Kindred who suffer from paranoia have difficulty with social interaction; the difficulties of all dice rolls involving interaction are increased by one. They are distrustful and suspicious of everyone, even their own blood-bound progeny. The slightest hint of suspicious behavior is enough to provoke a frenzy roll, with the difficulty relative to the degree of the behavior. This paranoia may even extend to complex and rigorous feeding practices, to keep “them” from contaminating the vampire’s food supply.
Sanguinary Animism Edit
This derangement is unique to the Kindred, a response to vampires’ deep-seated guilt regarding the act of feeding on the blood of mortals. Kindred with this derangement believe that they do not merely consume victims’ blood, but their souls as well, which are then made a part of the vampire’s consciousness. In the hours after feeding, the vampire hears the voice of her victim inside her head and feels a tirade of “memories” from the victim’s mind — all created by the vampire’s subconscious. In extreme cases, this sense of possession can drive a Kindred to carry out actions on behalf of her victims.

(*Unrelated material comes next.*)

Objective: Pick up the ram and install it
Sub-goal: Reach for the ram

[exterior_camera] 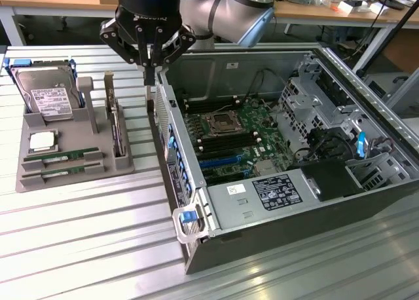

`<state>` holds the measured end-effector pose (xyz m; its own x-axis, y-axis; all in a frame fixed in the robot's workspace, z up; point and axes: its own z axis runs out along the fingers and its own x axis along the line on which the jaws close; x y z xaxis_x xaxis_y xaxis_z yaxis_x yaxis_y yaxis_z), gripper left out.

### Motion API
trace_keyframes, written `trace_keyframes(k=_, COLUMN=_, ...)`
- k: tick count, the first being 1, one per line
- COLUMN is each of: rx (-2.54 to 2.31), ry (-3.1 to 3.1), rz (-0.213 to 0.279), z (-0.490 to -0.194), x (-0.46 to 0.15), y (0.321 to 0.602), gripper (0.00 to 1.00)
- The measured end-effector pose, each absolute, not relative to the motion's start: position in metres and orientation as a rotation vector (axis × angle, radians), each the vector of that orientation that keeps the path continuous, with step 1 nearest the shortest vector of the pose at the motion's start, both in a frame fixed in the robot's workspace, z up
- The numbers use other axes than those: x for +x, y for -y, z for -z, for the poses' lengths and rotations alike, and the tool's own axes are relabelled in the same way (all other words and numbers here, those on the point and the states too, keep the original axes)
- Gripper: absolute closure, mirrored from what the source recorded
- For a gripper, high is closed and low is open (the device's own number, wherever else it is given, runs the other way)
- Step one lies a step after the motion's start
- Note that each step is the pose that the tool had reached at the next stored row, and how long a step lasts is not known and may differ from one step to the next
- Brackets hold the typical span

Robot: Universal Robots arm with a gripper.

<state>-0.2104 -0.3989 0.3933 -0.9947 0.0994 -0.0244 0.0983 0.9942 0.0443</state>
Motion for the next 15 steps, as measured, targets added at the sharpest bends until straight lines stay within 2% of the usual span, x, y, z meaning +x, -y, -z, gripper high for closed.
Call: trace_keyframes(k=15, rx=0.154, ry=-3.11, rz=-0.067, z=-0.393, x=-0.238, y=0.399, gripper=0.9)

Diablerie would be particularly unwise for an animist. Whenever a vampire with this derangement feeds on a mortal, a Willpower roll is needed (difficulty 6, or 9 if she drains the mortal to the point of death). If the roll succeeds, she is tormented by the “memories” of the person whose soul she has partially consumed, but is still able to function normally. If the roll fails, then the images in her mind are so strong that it is akin to having a second personality inside her, an angry and reproachful personality that seeks to cause harm to the vampire and her associates. The player must roleplay this state as if the mind of her victim in control. During the moments just before dawn, control reverts to the vampire.
Conflicting, unresolveable sets of feelings and impulses can cause a victim to develop schizophrenia, which manifests as a withdrawal from reality, violent changes in behavior, and hallucinations. Roleplaying this derangement requires careful thought, because the player must determine a general set of behaviors relevant to the trauma that caused the derangement. The hallucinations, bizarre behavior, and unseen voices stem from a terrible inner conflict that the individual cannot resolve. The player needs to establish a firm idea of what that conflict is and then rationalize what kind of behavior this conflict will cause.
Kindred with this derangement are unpredictable and dangerous. In situations that trigger a vampire’s inner conflict, the difficulties of all rolls to resist or direct frenzy increase by three, and the vampire loses three dice from all Willpower rolls.